Wednesday, May 21, 2014
"The Inevitability of Fundamental Disagreement"
Rebecca Brown's review of Linda McClain's and James Flemings book, Ordered Liberty, is up at SSRN. Here is the abstract:
This review of Ordered Liberty: Rights, Responsibilities, and Virtues, by James
E. Fleming and Linda C. McClain, considers the possibility of reconciliation
between political liberalism and its critics. The book promises such a
reconciliation with a new version of liberalism they call “constitutional
liberalism.” This review essay considers four different topics on which
constitutional liberalism claims to find compromise and concludes that, in the
end, the compromise is elusive. Ultimately, liberalism must choose because
rights cannot be subject to communitarian or majoritarian approval; equality
cannot yield to intolerance; and political status cannot depend on the tenets of
contested moral belief systems. There is great social value in seeking common
ground in the arenas of public life where overlapping consensus is possible; but
on the deep constitutive principles, we search in vain for common ground.
Reading the review, and recalling the book, I'm reminded of the thought that these conversations about "liberalism" can be frustrating because there does not seem to be "common ground" on what, exactly, we are even talking about. Brown writes, for example -- when treating McClain and Fleming's discussion of freedom-of-association, the following: "The book acknowledges the tension between allowing private associations to define and compose themselves as they wish (a republican ideal) and the principle of antidiscrimination (a liberal ideal)." But . . . those of us who think that "private associations" matter tend to regard this as a "liberal" ideal, and to regard as anti-liberal -- as statist -- the view that the state should be able to impose on non-state associations the antidiscrimination (or other) laws that constrain the government's dealings with citizens.

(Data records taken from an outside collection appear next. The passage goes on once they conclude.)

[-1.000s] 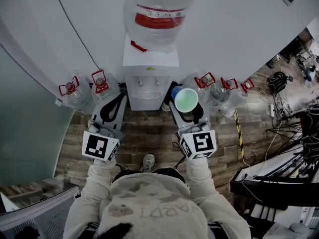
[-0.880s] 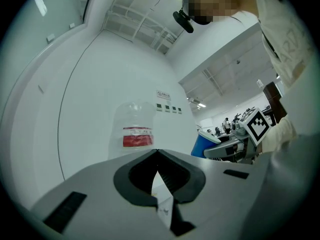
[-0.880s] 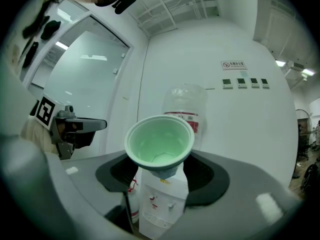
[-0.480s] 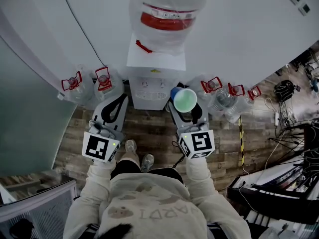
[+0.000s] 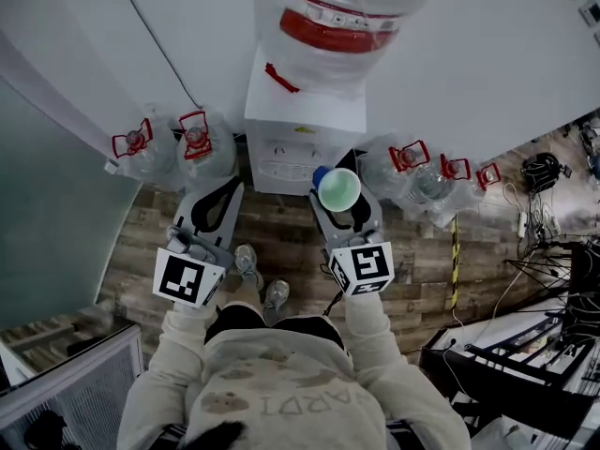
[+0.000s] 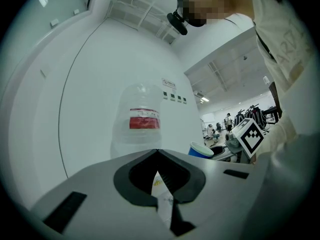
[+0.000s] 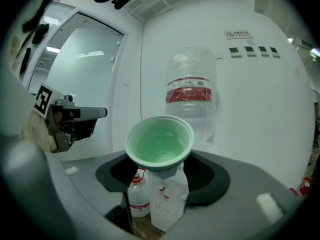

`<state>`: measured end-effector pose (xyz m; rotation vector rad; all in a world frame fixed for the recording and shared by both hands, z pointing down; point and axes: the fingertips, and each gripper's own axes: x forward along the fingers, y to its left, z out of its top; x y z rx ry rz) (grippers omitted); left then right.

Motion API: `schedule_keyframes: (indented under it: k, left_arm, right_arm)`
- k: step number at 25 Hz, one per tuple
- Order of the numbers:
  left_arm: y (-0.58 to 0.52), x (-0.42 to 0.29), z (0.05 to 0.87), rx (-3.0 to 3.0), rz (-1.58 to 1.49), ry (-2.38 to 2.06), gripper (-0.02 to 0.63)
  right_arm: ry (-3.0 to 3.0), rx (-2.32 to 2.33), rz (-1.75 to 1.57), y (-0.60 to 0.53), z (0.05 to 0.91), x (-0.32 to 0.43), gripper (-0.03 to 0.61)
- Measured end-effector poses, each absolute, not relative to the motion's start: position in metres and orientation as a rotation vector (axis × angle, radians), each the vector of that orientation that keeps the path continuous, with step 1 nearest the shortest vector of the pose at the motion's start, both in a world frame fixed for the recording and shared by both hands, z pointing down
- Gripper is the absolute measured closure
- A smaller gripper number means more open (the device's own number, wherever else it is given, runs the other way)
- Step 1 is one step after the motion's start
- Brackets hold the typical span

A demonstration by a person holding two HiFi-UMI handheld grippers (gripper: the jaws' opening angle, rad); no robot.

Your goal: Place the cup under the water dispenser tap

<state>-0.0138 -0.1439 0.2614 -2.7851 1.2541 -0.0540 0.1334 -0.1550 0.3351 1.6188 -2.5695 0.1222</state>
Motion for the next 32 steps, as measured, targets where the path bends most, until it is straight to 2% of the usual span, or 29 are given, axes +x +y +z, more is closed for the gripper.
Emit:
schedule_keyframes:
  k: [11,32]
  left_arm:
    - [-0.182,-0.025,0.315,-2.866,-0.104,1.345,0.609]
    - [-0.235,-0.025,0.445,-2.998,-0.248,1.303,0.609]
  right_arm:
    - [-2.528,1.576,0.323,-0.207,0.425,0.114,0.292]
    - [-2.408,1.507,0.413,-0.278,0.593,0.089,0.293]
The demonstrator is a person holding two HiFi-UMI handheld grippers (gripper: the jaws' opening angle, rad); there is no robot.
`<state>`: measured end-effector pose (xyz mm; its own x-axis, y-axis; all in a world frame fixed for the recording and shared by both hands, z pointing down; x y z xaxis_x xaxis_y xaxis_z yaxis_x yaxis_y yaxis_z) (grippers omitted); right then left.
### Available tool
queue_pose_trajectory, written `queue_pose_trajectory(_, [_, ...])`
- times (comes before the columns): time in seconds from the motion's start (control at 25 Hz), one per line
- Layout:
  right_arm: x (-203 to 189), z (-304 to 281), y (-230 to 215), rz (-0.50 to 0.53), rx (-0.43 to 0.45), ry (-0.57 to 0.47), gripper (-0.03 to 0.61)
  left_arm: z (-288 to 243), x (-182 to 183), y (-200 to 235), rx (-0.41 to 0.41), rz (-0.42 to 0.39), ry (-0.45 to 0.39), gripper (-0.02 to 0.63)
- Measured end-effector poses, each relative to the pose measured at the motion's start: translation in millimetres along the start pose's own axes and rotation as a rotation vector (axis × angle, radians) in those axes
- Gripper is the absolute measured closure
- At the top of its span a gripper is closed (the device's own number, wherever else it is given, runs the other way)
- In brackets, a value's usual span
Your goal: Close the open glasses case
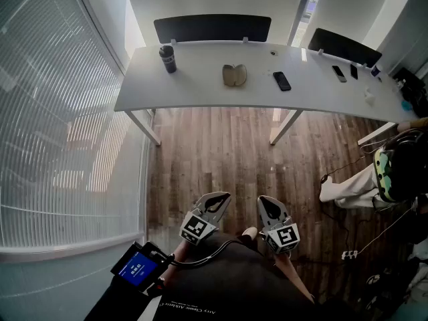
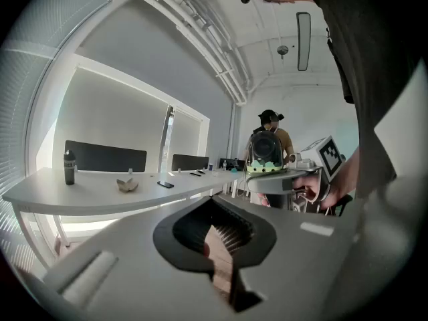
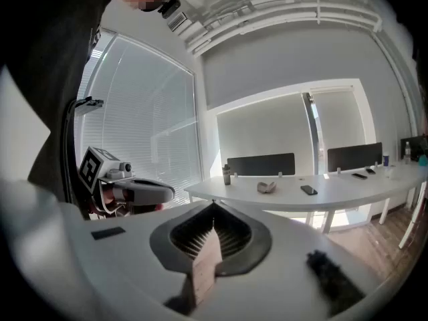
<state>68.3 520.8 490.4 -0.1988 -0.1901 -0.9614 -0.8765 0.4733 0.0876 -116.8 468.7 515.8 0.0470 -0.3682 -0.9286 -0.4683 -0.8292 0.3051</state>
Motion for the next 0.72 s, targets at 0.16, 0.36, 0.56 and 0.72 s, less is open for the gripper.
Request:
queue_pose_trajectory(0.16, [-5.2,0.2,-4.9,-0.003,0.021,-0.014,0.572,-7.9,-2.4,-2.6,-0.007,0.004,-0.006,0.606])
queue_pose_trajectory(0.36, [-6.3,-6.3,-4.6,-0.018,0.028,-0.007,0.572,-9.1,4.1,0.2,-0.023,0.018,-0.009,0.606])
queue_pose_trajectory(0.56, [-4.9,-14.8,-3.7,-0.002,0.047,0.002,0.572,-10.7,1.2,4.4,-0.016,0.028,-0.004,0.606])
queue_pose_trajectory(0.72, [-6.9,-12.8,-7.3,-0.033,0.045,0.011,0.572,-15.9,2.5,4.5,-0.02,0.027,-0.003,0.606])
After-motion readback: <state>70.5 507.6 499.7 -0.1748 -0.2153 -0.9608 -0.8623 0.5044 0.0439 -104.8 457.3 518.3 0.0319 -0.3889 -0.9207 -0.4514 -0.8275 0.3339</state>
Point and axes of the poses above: the fingertips, and each gripper's own axes: z backward along the fingers, y to its left, x out of its top, the point moved 7 cm from there along z, backward along the fingers, and after that the axes turned 11 degrees about z, right-handed, at the moved point
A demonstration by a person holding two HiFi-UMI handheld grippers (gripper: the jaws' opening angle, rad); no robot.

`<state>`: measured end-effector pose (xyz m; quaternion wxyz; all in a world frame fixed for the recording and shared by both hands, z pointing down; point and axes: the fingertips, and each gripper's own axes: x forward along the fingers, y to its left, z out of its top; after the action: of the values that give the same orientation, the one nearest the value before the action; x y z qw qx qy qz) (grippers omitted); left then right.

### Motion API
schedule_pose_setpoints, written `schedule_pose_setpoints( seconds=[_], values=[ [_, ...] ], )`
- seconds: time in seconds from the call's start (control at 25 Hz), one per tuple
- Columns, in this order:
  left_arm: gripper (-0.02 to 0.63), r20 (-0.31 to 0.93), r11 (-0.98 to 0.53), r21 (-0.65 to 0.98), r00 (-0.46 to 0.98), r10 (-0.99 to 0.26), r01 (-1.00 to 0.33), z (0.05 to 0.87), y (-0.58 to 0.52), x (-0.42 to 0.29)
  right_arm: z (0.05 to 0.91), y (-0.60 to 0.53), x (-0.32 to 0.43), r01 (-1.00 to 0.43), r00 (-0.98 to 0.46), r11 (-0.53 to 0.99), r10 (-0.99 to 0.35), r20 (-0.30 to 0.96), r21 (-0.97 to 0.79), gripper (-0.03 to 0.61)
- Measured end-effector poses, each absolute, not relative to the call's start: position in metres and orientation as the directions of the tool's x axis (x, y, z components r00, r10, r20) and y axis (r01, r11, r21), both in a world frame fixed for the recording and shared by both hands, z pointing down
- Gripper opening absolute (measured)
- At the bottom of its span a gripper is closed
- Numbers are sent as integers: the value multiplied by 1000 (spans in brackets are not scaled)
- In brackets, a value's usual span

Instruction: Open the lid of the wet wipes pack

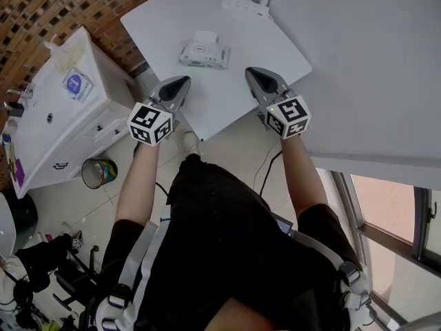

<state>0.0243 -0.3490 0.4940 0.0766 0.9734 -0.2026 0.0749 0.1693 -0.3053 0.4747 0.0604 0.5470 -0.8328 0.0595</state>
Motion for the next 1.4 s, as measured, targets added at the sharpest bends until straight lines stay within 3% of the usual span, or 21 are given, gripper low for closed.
schedule_pose_setpoints(
  seconds=[0.24,0.52,1.0,1.4],
  values=[
    [2,149,-893,81,891,-428,-442,470,-316,2,457,-266,165,-915,-403,399,-908,115,-53,5],
    [2,13,-875,152,886,-464,-461,449,-273,-43,452,-214,147,-912,-410,407,-908,87,-54,5],
    [2,-33,-866,145,873,-487,-478,426,-272,-128,437,-183,110,-955,-274,271,-962,12,-125,5],
    [2,-73,-875,165,879,-471,-455,425,-275,-134,445,-195,85,-952,-287,282,-957,32,-118,3]
  ],
)
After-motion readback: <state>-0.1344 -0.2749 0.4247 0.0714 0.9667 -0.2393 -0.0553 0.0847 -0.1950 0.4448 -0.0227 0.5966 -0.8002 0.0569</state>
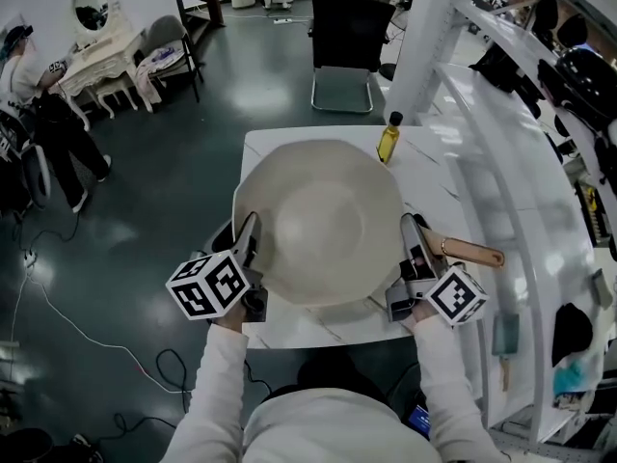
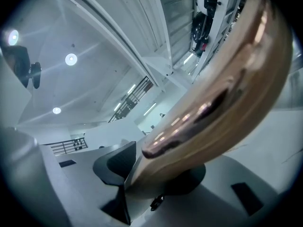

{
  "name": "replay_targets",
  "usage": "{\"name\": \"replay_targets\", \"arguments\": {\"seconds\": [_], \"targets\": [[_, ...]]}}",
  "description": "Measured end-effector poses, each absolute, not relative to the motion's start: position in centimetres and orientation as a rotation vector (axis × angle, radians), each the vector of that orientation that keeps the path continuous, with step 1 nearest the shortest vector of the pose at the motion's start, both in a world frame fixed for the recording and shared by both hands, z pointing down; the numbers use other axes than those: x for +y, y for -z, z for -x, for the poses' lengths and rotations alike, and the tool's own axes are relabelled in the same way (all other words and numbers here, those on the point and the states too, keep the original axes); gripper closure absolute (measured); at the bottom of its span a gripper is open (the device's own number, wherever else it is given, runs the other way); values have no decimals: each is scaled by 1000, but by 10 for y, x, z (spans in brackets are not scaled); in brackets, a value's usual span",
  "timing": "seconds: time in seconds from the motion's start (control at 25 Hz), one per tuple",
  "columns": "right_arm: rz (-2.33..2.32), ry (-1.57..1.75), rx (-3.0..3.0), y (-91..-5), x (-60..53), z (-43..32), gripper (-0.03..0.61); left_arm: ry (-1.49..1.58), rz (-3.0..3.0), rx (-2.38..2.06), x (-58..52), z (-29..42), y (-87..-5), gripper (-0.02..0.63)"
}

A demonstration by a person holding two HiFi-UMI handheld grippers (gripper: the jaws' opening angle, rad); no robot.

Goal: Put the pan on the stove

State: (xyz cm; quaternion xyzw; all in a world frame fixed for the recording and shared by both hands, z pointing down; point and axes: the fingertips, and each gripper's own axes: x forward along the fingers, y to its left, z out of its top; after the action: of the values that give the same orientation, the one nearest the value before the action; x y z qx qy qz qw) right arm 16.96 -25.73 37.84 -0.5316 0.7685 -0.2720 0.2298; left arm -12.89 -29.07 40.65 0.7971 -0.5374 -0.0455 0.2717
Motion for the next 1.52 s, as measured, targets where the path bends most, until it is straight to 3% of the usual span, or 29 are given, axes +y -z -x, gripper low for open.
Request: {"name": "replay_targets", "arguments": {"seconds": [1.52], "targets": [[1414,943,2124,-434,-394,-203,389,29,-2059,-1502,-413,97,-444,491]]}}
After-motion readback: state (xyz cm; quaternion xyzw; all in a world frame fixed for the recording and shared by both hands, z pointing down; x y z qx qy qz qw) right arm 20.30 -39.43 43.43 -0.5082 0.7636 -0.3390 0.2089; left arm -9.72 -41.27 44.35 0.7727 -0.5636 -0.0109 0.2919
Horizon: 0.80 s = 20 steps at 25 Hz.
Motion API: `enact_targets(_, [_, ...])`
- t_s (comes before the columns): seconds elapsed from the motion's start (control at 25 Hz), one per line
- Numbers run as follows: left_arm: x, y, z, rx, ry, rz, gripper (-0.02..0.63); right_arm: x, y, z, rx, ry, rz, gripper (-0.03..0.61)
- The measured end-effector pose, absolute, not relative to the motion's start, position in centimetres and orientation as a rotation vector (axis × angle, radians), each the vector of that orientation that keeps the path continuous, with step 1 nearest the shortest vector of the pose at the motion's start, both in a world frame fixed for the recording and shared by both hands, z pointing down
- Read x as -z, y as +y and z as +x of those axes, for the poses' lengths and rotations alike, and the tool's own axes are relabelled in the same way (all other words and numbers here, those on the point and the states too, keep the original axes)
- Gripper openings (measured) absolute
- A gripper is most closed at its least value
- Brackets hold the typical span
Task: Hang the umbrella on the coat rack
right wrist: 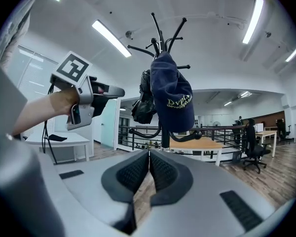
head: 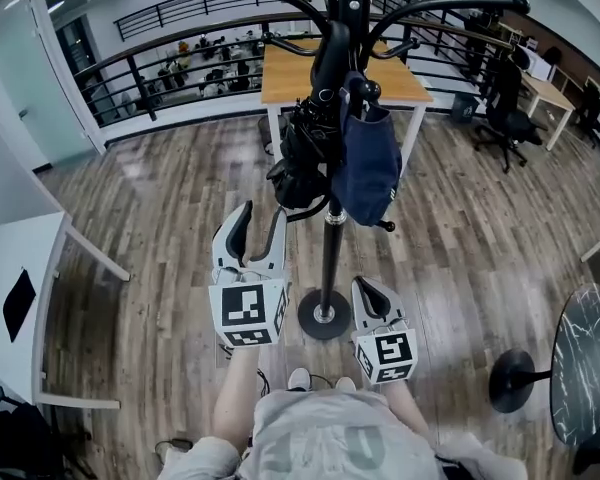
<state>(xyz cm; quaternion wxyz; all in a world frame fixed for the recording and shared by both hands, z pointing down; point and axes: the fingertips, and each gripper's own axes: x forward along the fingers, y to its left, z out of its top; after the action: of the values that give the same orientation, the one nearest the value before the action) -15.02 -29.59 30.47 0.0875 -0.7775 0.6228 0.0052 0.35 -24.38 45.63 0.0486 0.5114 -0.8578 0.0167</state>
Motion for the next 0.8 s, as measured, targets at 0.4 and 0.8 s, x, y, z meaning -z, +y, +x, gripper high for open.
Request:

Brown also writes, in a footnote -- in the context of discussing the "dual authority of parents and schools to educate children" and addressing the familiar "why and to what extent do/should/must we 'tolerate' the 'intolerant'?" question -- this: "It seems right that tolerance should not and cannot extend to groups that practice inequality, because equality is a principle on which liberalism cannot compromise. But it does not seem accurate to speak of this as an accommodation to those fundamentalist doctrines for which inequality is a foundational tenet." It is very difficult, for me, to recognize as "liberal" a "liberalism" that cannot (even) "tolerate" groups that "practice inequality."
Of course, folks like my friend and colleague Patrick Deneen would say that I have simply failed to appreciate what "liberalism" really is, that I missed the totalizing, flattening, homogenizing, anti-pluralism that was always and still is there in "liberalism." Maybe so.